Au sein du Courrier d’Erevan, j’ai immédiatement fait savoir que je souhaitais écrire des articles sur des sujets qui me concernaient. Ainsi, j’ai travaillé sur ces thématiques l’environnement, l’hospitalité et l’intersectionnalité en Arménie. Cette série qui n’a finalement pas vu le jour devait s’intituler “une étrangère en Arménie”. Je ne considère pas cette non-publication comme un échec mais au contraire il s’agit là d’un témoignage réel, qui sort de l’ordinaire mais qui demeure authentique. En plus des articles, j’ai également fait de la communication promotionnelle. Celle-ci s’est concrétisée par la rédaction de l’appel à partenariat. Enfin, Zara et Olivier souhaitaient mettre à profit mes compétences en négociation et relation presse pour me mettre en relation avec les futurs prospects.sci arménie léana

Cette dernière expérience très intéressante malgré tout, m’a fait réaliser que le chemin pour atteindre mon but sera long, parsemé d’embûches mais la passion qui m’anime demeure et me pousse à ne rien lâcher.

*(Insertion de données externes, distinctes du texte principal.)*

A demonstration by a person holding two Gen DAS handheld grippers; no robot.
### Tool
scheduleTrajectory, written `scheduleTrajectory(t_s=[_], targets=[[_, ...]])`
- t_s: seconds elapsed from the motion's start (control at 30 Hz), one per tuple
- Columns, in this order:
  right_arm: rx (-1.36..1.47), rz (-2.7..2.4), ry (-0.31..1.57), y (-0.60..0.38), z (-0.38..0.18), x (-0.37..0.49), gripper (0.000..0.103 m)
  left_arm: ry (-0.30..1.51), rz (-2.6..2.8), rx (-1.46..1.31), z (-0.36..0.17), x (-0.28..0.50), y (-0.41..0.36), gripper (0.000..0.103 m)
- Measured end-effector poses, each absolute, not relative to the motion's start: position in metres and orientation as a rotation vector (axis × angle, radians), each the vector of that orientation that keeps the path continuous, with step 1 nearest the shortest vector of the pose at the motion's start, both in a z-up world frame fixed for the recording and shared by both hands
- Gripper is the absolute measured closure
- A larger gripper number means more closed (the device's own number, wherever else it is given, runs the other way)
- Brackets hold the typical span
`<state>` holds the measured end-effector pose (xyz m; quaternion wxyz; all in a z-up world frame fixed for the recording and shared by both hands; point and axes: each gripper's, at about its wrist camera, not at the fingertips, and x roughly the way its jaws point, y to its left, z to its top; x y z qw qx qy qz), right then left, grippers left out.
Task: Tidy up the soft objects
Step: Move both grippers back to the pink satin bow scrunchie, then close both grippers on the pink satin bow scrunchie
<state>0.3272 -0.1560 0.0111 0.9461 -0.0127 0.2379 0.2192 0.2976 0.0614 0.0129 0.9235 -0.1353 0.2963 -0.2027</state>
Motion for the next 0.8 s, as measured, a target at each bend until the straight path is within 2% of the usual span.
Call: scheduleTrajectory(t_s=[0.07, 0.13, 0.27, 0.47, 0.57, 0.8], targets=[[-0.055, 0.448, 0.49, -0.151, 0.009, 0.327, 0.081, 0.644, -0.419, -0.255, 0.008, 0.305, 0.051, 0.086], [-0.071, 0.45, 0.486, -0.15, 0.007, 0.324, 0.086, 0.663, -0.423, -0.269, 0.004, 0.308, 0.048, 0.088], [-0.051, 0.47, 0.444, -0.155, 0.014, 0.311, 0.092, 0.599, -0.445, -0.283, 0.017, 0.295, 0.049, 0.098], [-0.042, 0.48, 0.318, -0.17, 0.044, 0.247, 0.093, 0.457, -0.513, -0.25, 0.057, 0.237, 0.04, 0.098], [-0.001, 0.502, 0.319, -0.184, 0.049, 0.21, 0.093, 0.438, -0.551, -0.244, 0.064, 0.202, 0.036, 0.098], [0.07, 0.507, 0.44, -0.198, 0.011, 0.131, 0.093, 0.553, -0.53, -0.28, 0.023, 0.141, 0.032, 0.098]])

Une expérience aux multiples facettes et une ambition toute retrouvée

Mon expérience en Arménie m’a permis de mieux appréhender le marché du travail qui m’attend, à moins redouter mon entrée. L’Arménie m’a préparé au pire comme au meilleur. A ce sujet, je repars avec cette fierté d’avoir contribué à la diversité tant au sein de mes jobsites qu’au sein du programme AVC. Je les remercie d’avoir su accepter mon expérience et de s’être allié à mes côtés pour promouvoir la diversité. En effet, AVC a utilisé mon image dans toutes ses campagnes de communication. Très prochainement, une vidéo du programme AVC sera diffusée sur les écrans du centre de la ville dans laquelle j’apparais priant

L’Arménie m’a aidé à voir au-delà des délimitations de l’Union Européenne. Ainsi, j’ai décidé d’aller faire un voyage personnel en Turquie.

Bien décidé à persévérer dans cette voie, je vais rejoindre le master 2 Etude Européenne et Internationale parcours Ingénierie de projets européens option Parcours politiques à l’Université de Nantes.